Required action:
How many separate lines of the data contain "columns"? Give the count and nothing else.

Exercise material:
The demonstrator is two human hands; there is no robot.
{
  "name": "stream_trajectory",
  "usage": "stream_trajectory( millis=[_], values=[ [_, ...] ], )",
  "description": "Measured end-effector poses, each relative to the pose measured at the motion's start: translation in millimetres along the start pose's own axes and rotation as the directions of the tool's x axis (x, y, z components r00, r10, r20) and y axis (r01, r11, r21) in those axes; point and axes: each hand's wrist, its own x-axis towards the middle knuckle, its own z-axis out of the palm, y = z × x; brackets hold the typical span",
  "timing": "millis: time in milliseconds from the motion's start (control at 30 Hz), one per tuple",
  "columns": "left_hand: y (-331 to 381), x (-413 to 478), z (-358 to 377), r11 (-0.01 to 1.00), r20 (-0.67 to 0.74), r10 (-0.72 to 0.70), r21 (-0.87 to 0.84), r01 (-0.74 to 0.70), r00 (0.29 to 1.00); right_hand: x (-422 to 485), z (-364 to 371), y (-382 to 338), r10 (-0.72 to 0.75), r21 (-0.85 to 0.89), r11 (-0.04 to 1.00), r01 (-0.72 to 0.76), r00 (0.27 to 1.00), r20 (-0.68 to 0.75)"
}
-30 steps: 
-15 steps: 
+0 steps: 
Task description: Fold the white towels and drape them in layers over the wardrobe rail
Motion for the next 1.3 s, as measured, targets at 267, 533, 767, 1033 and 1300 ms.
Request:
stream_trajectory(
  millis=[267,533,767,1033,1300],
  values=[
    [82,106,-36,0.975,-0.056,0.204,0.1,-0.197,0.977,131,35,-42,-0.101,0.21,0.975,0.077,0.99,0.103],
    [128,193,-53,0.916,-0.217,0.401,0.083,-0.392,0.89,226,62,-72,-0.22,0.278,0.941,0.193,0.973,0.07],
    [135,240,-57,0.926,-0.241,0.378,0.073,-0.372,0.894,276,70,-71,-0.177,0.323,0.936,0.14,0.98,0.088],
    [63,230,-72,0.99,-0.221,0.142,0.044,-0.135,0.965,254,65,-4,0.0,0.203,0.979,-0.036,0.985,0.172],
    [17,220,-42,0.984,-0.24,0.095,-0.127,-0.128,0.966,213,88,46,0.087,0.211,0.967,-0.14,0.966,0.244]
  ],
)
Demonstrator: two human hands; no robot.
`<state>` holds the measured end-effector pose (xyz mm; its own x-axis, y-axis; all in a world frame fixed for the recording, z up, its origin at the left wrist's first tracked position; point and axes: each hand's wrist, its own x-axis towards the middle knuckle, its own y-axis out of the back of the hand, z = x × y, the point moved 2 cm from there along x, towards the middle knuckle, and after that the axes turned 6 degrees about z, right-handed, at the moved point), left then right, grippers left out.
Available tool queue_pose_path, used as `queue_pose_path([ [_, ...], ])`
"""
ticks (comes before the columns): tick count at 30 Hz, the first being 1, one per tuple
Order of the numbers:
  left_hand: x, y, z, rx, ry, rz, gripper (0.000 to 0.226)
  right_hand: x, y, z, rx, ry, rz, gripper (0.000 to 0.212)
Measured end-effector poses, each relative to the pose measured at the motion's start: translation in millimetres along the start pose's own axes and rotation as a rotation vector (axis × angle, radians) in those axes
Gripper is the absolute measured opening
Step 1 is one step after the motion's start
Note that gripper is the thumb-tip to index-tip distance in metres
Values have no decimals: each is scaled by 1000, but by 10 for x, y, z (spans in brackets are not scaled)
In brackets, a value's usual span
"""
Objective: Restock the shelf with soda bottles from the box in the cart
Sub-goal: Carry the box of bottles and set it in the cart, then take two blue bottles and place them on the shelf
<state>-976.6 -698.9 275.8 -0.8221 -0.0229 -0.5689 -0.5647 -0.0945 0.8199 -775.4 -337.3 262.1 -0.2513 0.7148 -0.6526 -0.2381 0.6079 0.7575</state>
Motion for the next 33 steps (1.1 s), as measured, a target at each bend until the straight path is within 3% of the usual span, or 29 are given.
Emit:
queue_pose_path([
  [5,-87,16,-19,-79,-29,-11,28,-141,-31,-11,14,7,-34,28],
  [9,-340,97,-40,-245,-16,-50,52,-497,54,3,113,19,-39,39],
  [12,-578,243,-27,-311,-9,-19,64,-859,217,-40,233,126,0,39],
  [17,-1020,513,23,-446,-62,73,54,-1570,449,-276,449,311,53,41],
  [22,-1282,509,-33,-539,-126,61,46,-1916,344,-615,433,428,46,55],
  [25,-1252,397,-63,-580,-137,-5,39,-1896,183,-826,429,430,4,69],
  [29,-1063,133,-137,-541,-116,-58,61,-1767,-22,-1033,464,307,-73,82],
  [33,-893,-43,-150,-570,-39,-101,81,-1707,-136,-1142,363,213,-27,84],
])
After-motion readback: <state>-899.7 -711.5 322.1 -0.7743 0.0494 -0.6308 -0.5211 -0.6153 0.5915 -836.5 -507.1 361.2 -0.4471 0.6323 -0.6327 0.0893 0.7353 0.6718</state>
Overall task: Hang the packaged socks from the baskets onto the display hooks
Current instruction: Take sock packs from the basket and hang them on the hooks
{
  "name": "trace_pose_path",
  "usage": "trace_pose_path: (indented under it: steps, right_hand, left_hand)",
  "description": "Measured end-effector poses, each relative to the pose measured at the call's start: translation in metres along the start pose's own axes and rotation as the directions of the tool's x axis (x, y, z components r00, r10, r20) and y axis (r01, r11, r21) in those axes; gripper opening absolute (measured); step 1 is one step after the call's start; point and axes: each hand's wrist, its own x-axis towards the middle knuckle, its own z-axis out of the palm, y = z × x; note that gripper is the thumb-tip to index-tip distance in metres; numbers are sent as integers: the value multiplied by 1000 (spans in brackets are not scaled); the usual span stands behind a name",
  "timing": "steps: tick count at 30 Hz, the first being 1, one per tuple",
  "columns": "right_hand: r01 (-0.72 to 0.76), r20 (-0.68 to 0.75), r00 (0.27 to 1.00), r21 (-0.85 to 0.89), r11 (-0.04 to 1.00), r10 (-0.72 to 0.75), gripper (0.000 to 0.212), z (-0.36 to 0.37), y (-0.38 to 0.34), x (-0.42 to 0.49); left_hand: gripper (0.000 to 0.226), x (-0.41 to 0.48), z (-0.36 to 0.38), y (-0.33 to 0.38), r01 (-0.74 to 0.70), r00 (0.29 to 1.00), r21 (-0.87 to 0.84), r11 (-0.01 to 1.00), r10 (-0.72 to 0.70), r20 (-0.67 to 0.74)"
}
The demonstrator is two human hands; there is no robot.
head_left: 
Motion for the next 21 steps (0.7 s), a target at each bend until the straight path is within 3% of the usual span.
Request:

Your solution:
3